The Keck telescope tried to measure the actual past temperature of the universe by measuring the radiation from great distances. If the hot Big Bang model is correct, then the temperature of the background radiation at large distances should be greater than it is today. In September 1994, the Keck telescope was used to measure the spectral lines of carbon in two gas clouds so distant that their radiation represents an era when the universe was about one-fourth of its current age. The predicted temperature was 7.58 K and the actual temperature calculated for the Keck telescope measurements was 7.4 +- 0.8 K.
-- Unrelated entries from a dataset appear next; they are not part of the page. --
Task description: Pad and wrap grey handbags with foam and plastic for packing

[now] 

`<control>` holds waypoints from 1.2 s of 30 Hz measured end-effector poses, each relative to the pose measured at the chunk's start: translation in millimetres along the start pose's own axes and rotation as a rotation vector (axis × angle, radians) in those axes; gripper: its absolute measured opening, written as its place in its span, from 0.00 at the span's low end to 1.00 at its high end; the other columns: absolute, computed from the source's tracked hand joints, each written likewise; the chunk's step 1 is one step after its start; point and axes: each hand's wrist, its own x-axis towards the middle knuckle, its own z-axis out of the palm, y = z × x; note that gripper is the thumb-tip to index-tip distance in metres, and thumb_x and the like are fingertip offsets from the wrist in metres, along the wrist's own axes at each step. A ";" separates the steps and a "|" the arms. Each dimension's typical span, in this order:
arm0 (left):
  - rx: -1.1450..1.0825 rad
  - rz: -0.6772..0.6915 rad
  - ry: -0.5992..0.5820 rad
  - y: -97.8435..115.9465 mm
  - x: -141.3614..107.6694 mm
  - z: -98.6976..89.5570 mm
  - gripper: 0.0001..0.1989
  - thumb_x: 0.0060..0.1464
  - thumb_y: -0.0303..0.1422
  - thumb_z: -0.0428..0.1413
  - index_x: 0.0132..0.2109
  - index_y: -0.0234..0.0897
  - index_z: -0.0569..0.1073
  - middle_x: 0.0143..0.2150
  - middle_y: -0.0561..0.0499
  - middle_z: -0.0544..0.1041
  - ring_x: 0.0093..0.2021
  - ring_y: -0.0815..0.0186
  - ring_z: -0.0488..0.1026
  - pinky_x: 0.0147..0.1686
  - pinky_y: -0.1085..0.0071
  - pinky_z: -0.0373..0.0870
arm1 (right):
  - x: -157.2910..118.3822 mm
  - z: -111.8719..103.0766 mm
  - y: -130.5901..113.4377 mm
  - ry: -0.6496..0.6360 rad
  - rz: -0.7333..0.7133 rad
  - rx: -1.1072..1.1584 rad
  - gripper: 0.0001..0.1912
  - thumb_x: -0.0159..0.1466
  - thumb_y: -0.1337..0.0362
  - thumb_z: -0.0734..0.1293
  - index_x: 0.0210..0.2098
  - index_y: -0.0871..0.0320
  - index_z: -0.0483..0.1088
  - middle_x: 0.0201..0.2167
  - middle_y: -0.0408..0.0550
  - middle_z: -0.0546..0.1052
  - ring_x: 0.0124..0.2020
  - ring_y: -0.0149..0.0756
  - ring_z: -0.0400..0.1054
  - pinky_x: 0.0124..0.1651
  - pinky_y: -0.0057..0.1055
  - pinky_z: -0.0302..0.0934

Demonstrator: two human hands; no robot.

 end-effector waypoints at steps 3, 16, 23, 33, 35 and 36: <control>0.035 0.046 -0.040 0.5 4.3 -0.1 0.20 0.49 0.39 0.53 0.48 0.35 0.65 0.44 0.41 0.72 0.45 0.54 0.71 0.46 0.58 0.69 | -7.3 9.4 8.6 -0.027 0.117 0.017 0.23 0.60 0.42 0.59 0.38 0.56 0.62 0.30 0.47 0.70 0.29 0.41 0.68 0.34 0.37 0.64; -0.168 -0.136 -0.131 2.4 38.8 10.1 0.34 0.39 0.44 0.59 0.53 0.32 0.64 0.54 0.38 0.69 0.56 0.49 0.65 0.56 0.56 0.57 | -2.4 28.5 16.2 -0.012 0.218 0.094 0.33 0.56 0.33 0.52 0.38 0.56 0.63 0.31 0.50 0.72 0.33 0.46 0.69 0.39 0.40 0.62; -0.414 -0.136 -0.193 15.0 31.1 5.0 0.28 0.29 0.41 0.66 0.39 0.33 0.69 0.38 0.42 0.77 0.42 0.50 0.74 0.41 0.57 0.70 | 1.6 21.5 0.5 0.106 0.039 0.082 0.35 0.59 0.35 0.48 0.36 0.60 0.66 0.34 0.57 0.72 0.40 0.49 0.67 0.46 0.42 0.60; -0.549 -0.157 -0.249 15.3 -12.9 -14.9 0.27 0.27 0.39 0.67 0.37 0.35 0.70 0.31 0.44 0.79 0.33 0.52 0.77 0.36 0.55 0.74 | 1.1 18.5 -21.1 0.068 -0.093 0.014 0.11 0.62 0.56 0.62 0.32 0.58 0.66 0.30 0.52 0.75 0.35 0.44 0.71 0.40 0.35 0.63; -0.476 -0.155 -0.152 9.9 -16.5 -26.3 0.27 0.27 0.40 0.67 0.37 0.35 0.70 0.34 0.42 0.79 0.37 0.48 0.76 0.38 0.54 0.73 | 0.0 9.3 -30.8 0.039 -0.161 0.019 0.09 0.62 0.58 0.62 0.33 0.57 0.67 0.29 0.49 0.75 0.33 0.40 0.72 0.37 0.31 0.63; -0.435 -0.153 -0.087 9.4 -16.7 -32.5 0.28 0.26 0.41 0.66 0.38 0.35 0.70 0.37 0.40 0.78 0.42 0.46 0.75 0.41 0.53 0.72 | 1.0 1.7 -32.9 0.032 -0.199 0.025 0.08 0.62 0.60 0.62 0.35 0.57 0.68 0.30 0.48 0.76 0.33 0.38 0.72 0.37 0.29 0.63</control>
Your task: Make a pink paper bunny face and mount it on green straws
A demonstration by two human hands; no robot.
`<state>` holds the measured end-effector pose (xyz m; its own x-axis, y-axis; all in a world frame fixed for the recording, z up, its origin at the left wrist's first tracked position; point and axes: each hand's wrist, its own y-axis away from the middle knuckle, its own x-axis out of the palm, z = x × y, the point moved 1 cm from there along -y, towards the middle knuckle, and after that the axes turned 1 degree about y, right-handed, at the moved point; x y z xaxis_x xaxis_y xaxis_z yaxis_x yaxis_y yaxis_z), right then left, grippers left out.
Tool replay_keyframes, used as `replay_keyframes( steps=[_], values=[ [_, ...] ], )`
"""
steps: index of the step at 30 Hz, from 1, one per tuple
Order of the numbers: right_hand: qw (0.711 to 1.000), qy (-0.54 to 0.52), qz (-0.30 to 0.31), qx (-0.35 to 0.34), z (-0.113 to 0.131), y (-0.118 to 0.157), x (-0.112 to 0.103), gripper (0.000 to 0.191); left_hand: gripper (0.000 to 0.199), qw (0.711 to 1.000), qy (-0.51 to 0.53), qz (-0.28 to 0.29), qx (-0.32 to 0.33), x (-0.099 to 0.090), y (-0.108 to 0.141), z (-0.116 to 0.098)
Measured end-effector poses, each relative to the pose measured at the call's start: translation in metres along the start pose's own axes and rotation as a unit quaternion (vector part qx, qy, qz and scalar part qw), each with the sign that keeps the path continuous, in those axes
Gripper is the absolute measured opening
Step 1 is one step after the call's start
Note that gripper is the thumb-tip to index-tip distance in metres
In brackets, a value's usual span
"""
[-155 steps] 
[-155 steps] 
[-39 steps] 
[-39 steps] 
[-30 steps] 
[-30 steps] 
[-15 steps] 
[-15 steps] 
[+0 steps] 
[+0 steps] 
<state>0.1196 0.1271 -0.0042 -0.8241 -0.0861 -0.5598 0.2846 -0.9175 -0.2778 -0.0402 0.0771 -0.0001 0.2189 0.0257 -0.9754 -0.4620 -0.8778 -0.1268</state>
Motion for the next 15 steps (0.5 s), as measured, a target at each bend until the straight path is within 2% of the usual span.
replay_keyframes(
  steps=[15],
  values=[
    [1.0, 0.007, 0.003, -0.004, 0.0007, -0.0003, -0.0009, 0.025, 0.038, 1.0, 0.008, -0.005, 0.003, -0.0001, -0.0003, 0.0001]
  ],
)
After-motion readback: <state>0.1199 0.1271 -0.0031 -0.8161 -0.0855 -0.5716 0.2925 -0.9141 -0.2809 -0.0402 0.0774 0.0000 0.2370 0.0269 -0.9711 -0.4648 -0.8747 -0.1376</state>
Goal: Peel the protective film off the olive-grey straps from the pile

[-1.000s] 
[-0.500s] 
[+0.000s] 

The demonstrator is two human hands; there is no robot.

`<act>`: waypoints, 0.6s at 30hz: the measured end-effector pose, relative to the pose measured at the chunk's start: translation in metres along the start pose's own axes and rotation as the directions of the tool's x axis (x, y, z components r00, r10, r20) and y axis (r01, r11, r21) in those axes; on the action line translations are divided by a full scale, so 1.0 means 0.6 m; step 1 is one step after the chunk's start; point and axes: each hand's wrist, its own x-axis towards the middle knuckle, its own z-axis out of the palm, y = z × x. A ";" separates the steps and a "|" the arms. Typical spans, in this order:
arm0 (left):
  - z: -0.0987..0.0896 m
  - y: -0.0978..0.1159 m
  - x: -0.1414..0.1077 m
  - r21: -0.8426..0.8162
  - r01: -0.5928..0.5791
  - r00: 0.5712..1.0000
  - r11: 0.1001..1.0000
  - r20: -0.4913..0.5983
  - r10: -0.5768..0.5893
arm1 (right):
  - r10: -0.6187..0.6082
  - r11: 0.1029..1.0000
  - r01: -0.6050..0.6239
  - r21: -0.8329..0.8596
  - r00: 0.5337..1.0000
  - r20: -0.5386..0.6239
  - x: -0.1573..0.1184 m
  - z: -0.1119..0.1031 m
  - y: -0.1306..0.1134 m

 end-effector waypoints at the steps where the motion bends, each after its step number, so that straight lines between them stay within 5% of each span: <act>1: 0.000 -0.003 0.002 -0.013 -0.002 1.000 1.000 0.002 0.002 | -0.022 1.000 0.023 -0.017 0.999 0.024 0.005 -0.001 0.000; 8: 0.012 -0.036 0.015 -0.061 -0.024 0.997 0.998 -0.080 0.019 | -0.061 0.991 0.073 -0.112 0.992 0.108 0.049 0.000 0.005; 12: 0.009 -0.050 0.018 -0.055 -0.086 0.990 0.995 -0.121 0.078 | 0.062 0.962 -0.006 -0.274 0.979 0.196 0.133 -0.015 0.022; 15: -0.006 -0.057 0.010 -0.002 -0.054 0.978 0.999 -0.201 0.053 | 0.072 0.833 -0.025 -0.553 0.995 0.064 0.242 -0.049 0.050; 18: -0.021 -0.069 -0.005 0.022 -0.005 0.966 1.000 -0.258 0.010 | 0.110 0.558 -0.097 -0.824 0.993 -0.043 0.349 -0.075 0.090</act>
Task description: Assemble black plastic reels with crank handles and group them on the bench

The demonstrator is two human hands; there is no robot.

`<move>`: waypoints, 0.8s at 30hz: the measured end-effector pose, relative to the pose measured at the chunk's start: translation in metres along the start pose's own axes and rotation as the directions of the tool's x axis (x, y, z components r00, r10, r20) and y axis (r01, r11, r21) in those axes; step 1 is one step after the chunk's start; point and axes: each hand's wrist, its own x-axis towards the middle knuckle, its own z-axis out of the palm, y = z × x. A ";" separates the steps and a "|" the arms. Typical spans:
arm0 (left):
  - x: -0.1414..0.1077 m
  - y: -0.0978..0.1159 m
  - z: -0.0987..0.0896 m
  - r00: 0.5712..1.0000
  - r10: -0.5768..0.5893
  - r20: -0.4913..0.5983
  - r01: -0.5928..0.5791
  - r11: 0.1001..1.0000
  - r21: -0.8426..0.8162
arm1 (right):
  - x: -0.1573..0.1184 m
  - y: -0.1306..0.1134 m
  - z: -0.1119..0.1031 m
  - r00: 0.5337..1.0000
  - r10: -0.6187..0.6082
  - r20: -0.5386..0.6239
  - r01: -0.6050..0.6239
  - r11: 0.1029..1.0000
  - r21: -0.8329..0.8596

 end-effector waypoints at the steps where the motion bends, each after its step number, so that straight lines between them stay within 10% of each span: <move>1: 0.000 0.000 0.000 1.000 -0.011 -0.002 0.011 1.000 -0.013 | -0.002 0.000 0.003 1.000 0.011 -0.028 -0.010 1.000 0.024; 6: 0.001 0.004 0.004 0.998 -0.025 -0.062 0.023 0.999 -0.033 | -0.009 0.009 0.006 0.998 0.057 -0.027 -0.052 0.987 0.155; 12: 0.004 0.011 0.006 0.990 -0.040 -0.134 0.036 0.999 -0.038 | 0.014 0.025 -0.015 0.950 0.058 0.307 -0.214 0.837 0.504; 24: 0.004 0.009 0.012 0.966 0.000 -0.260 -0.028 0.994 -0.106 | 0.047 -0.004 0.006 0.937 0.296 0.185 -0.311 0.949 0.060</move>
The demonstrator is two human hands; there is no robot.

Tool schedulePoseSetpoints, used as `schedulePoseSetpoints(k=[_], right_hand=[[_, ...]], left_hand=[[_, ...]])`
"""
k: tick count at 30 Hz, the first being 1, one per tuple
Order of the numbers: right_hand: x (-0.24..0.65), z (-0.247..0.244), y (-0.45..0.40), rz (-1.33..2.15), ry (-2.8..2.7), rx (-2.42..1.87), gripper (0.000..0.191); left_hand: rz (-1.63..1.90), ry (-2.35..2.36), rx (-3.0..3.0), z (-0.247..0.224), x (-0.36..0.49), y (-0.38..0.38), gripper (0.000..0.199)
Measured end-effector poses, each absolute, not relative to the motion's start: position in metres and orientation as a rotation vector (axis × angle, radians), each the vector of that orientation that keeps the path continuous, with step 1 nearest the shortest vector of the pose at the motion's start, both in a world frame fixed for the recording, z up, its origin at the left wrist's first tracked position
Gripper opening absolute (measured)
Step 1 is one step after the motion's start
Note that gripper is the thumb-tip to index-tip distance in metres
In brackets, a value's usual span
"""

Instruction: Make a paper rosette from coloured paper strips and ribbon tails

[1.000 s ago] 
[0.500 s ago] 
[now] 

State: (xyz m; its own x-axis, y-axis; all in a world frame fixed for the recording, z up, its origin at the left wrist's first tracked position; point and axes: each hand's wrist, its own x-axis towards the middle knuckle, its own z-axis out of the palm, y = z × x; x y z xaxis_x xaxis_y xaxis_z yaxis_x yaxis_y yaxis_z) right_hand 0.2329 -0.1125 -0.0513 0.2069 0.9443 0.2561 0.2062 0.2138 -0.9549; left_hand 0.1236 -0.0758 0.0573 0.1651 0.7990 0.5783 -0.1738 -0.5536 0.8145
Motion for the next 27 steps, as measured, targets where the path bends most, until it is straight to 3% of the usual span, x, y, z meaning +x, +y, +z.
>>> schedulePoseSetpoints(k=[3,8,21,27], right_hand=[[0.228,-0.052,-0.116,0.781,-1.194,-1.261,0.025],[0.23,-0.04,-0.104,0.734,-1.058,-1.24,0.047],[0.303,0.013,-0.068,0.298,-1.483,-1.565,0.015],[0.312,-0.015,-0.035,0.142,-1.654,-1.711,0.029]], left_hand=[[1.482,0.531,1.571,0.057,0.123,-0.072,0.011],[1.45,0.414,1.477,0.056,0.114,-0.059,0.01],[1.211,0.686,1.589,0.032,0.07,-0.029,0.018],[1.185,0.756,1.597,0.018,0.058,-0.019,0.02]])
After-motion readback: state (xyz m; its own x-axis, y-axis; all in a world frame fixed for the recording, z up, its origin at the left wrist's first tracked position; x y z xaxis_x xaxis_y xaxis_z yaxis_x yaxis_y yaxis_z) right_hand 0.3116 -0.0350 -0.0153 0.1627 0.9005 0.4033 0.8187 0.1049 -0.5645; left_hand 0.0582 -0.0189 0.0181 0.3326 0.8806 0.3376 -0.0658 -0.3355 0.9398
In 2000, another team evaluated the universe temperature at a distance where the universe is one-sixth its present age. They detected background radiation at a temperature of about 10 degrees K again matching that predicted by the hot big bang model.
Confirmation by Visual Observation
The Big Bang was confirmed by measuring the temperature of the background cosmic radiation in distant gas clouds is one thing, but seeing actual visual evidence is another. Until recently, imaging the very distant universe with ground telescopes was difficult due to the size of the telescope required and the intervening earth atmosphere interfering with the quality of images obtained.
These problems have been resolved with the newer breed of the newest generation of ground-based telescopes such as the Keck Observatory in Hawaii and the Hubble Space Telescope. These telescopes can produce images of stars and gas first merging to form galaxies about 13 billion years ago up to the present. The images show how elliptical and spiral galaxies grow in size and structure as the universe ages.
Images of galaxies that are extremely far away allow the observer to actually look back in time. We can actually see the early formation of stars and galaxies where they do not have the mature structure galaxies have today. It takes countless millions of years for forces of gravity and physics to form the structure say of a spiral galaxy like our own.
These observations produce visual confirmation of the birth of our Universe.
References
Ross, Hugh. The Creator and the Cosmos: How the Latest Scientific Discoveries Reveal God (Kindle Location 4668). RTB Press. Kindle Edition.